>>>>>

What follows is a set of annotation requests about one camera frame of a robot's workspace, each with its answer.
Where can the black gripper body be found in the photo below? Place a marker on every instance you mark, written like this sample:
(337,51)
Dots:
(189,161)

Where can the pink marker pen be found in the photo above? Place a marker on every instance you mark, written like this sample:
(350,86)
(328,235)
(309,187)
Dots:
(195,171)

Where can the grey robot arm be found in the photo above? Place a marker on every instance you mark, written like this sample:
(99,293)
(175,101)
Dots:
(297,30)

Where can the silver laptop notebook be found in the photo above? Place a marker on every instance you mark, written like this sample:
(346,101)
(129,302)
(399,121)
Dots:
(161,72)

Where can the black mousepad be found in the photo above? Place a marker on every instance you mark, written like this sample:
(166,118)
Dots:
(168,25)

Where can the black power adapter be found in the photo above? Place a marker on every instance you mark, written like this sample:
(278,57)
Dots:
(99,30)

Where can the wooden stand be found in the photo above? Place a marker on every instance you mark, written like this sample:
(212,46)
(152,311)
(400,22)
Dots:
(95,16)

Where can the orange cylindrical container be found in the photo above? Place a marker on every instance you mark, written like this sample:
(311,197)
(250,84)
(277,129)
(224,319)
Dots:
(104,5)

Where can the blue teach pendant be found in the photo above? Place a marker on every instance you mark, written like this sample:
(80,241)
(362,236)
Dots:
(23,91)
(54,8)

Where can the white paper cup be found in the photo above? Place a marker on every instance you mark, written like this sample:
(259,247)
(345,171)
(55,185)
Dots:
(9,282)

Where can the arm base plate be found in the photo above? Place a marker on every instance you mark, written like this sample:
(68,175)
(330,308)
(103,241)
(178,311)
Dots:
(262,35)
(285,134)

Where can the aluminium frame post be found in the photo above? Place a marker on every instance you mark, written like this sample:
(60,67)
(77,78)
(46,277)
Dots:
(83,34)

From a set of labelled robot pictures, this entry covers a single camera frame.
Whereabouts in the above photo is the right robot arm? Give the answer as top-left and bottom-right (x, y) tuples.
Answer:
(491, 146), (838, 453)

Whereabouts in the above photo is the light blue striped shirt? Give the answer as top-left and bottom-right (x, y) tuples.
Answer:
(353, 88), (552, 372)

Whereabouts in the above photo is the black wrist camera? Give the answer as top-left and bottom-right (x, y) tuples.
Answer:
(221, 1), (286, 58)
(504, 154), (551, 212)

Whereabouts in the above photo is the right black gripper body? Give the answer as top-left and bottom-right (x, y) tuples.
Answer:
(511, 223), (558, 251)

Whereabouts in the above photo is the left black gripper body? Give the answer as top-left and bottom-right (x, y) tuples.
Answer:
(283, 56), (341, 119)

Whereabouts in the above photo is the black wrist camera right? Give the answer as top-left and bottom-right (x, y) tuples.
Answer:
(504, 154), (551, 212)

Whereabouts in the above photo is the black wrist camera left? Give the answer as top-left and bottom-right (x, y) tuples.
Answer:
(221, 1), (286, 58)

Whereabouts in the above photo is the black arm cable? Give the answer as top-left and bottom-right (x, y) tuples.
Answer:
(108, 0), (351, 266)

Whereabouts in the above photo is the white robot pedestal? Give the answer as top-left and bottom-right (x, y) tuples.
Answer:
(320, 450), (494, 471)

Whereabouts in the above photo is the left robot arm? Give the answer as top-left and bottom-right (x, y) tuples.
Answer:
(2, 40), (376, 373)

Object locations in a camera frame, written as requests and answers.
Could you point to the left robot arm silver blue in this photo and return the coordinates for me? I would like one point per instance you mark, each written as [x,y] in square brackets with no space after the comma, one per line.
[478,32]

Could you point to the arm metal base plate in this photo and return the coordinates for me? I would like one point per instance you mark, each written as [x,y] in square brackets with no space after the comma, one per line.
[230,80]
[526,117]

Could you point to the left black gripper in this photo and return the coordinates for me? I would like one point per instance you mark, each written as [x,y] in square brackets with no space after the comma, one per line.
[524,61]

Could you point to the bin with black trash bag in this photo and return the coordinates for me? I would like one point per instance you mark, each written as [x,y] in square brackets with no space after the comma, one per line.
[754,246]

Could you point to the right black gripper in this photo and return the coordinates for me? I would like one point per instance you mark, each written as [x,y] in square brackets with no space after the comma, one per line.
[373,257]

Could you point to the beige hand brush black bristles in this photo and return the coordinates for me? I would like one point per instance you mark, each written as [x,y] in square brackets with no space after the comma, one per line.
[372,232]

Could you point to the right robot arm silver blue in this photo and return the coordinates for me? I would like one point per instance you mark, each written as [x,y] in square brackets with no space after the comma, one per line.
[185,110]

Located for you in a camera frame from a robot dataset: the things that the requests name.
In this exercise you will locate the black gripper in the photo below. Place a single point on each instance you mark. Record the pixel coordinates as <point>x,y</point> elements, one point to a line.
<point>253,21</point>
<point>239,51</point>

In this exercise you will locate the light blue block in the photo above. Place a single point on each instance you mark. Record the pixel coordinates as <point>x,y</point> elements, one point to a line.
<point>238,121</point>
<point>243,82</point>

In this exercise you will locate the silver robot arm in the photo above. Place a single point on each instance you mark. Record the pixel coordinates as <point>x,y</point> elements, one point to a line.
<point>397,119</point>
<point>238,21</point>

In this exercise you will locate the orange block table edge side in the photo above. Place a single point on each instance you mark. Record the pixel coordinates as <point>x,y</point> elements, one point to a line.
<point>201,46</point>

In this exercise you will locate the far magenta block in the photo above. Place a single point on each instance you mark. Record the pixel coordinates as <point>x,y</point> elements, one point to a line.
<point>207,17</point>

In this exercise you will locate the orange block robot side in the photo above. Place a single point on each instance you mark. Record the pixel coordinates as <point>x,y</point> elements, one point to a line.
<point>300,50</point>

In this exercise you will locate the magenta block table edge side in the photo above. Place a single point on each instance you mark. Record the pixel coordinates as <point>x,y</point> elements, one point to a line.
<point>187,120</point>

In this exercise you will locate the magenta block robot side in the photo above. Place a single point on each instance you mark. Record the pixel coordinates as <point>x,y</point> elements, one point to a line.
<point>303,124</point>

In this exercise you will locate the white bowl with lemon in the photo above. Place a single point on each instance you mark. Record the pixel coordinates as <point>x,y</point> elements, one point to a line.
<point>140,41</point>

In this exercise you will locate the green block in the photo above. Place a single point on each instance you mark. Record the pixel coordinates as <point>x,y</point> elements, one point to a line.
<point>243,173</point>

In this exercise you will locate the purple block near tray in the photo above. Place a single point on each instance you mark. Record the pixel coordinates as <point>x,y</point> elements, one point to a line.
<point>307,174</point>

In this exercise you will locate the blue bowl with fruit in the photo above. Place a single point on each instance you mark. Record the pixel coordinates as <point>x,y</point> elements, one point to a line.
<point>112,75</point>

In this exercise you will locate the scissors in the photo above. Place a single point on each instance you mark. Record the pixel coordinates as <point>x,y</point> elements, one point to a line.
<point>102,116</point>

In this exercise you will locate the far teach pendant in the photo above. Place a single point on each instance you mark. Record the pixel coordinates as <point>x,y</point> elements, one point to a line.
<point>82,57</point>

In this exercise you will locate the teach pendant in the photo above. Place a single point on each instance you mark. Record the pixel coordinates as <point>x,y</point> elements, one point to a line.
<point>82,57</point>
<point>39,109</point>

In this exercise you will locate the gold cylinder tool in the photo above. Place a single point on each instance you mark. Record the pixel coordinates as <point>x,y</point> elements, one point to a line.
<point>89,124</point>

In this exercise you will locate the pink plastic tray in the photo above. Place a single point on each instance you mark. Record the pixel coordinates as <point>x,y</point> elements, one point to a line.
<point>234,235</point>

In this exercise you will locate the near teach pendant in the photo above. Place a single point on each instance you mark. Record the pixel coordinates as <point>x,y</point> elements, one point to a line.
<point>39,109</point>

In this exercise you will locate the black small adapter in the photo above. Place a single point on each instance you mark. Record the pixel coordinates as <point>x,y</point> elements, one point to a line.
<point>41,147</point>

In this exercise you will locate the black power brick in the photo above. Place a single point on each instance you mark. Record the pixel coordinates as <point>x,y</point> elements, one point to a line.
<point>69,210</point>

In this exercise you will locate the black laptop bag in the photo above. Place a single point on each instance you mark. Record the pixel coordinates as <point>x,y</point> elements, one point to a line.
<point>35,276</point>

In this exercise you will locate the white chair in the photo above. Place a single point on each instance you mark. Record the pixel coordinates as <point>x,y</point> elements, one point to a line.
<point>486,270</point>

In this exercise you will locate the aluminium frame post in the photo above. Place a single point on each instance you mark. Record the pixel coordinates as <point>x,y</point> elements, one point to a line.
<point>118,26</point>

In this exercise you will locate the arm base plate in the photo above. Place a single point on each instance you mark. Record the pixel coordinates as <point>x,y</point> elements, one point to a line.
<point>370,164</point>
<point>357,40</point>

<<<<<

WHAT TO PRODUCE.
In the listing above, locate the line with "Located for you" and the line with "<point>201,46</point>", then extract exactly those lines and every line between them, and nothing more.

COMPLETED EXERCISE.
Located for you in a camera frame from a robot dataset: the things that the requests name.
In this exercise you will locate the black gripper in the photo below. Place a single point on each instance you mark. Record the pixel coordinates as <point>x,y</point> elements, one point to a line.
<point>253,21</point>
<point>239,51</point>

In this exercise you will locate the light blue block in the photo above. Place a single point on each instance you mark. Record the pixel coordinates as <point>x,y</point> elements, one point to a line.
<point>238,121</point>
<point>243,82</point>

In this exercise you will locate the silver robot arm in the photo above. Place a single point on each instance you mark. Record the pixel coordinates as <point>x,y</point> elements, one point to a line.
<point>397,119</point>
<point>238,21</point>

In this exercise you will locate the orange block table edge side in the photo above. Place a single point on each instance you mark. Record the pixel coordinates as <point>x,y</point> elements, one point to a line.
<point>201,46</point>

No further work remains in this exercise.